I hate cliches, but just like the Volker Rule, the Discretionary Spending Freeze is closing the barn door when the horse is already in the next county. These are steps in the right direction though. Earnest talk of real solutions like this are long overdue. As I've said all along, the US economy needs to take its licks now, because perpetuating this scharade for another decade will only make retribution far more painful. Any good Ponzi-schemer knows that. (For my unborn childrens' sakes, please hear me!)
I see the dilemma; what President would want to be the one who starts the unwind? Maybe Obama has the guts. For what it's worth I think McCain had the guts too--out of a genuine love for his country. A real freeze in government spending would cut off a line of deficit spending that's the lifeblood of a mature economy in a secular fight to simulate growth.

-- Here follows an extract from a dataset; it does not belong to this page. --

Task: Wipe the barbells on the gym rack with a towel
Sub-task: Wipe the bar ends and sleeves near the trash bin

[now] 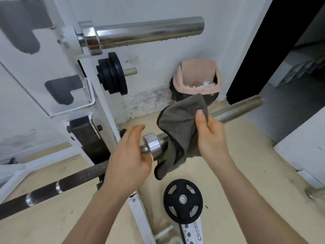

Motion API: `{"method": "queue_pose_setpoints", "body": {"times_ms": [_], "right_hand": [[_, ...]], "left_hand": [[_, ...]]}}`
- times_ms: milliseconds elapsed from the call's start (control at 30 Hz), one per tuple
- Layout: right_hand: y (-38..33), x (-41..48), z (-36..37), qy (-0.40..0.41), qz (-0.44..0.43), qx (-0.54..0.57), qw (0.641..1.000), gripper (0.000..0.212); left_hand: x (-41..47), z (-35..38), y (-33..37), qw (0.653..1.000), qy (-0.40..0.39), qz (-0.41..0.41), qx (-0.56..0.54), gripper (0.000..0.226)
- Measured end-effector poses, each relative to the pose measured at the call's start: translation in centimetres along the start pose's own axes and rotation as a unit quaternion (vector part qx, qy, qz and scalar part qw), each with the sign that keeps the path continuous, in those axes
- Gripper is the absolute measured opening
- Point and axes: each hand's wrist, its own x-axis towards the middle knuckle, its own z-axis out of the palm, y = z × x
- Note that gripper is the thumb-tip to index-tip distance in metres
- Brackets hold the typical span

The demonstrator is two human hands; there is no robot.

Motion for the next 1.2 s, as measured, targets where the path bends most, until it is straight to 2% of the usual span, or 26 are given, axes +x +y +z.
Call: {"method": "queue_pose_setpoints", "body": {"times_ms": [67,133,200,267,433,500,600,667,800,833,900,967,1033,1100,1167,1200], "right_hand": [[-1.3,-1.8,-1.6,0.061,-0.011,0.038,0.997,0.052],[-2.2,-4.0,0.3,0.048,-0.039,0.006,0.998,0.049],[-1.4,-5.9,4.3,-0.017,-0.091,-0.127,0.988,0.042],[0.6,-7.0,7.9,-0.074,-0.148,-0.267,0.949,0.049],[0.4,-4.7,9.6,-0.022,-0.127,-0.376,0.918,0.043],[-0.9,-2.8,9.8,-0.053,-0.105,-0.402,0.908,0.037],[-2.0,1.3,10.0,-0.134,-0.011,-0.397,0.908,0.038],[-2.2,3.3,9.9,-0.152,0.032,-0.382,0.911,0.038],[-1.1,3.6,9.3,-0.088,-0.017,-0.383,0.919,0.035],[-0.8,3.7,9.0,-0.084,-0.026,-0.386,0.918,0.034],[-0.1,4.6,8.5,-0.115,-0.019,-0.397,0.911,0.035],[0.1,6.2,8.1,-0.122,-0.021,-0.422,0.898,0.039],[0.1,6.9,7.1,-0.059,-0.056,-0.426,0.901,0.04],[0.1,5.6,6.0,-0.018,-0.096,-0.342,0.935,0.037],[-0.3,2.2,6.0,-0.047,-0.142,-0.24,0.959,0.039],[-0.3,0.2,6.5,-0.076,-0.175,-0.234,0.953,0.042]], "left_hand": [[0.4,-0.3,-0.8,0.997,-0.07,-0.023,0.038,0.07],[0.4,0.0,-1.3,0.992,-0.113,-0.018,0.049,0.064],[0.5,0.2,-1.5,0.992,-0.11,0.014,0.056,0.034],[0.5,0.1,-1.6,0.991,-0.1,0.045,0.077,0.008],[0.6,-0.1,-2.1,0.993,-0.109,0.028,0.035,0.024],[0.9,0.0,-1.9,0.992,-0.123,0.001,0.031,0.021],[1.0,-0.4,-1.6,0.991,-0.134,-0.012,0.011,0.011],[0.7,-0.6,-1.4,0.991,-0.131,-0.013,-0.025,0.02],[0.2,-0.9,-1.2,0.991,-0.1,-0.023,-0.081,0.022],[0.0,-0.8,-1.2,0.992,-0.092,-0.023,-0.084,0.029],[-0.2,-0.6,-1.4,0.995,-0.064,-0.015,-0.08,0.047],[-0.4,-0.6,-1.5,0.995,-0.041,-0.003,-0.091,0.052],[-0.7,-0.6,-1.6,0.993,-0.01,0.002,-0.12,0.048],[-0.8,-0.7,-1.3,0.989,0.026,-0.011,-0.143,0.046],[-0.4,-0.6,-0.8,0.99,0.022,-0.044,-0.135,0.042],[-0.1,-0.2,-0.8,0.994,0.01,-0.043,-0.1,0.036]]}}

Do I see an escape or a solution other than a hard-landing? Of course. Most global developed markets are facing the same demographic woes as the US. There's been a natural, real reduction in demand as a result of aging populations. Generally, these demographics won't turn over until 2020, at which time the US is projected to be the first country out of the population stagnation doghouse. That being said, I look around the international Fixed Income landscape, and I see very few strategic opportunities for soverign allocations beyond the Americas. Since risk has been transferred from consumers, to banks, to the Treasury/Fed, soverign solvency is the danger here. But, as long as the US remains one of the least sick patients in the infirmary, it can support ungodly debt-levels to finance its way through these doldrums.
In conclusion, the recent White House proposals look like the first Jenga logs removed from the American [Ponzi] tower. The disinflationary policy maintained since the '80s built that tower. Hopefully the Great Recession's Quantitative Easing added the last logs, because the higher the tower, the bigger and messier the crash.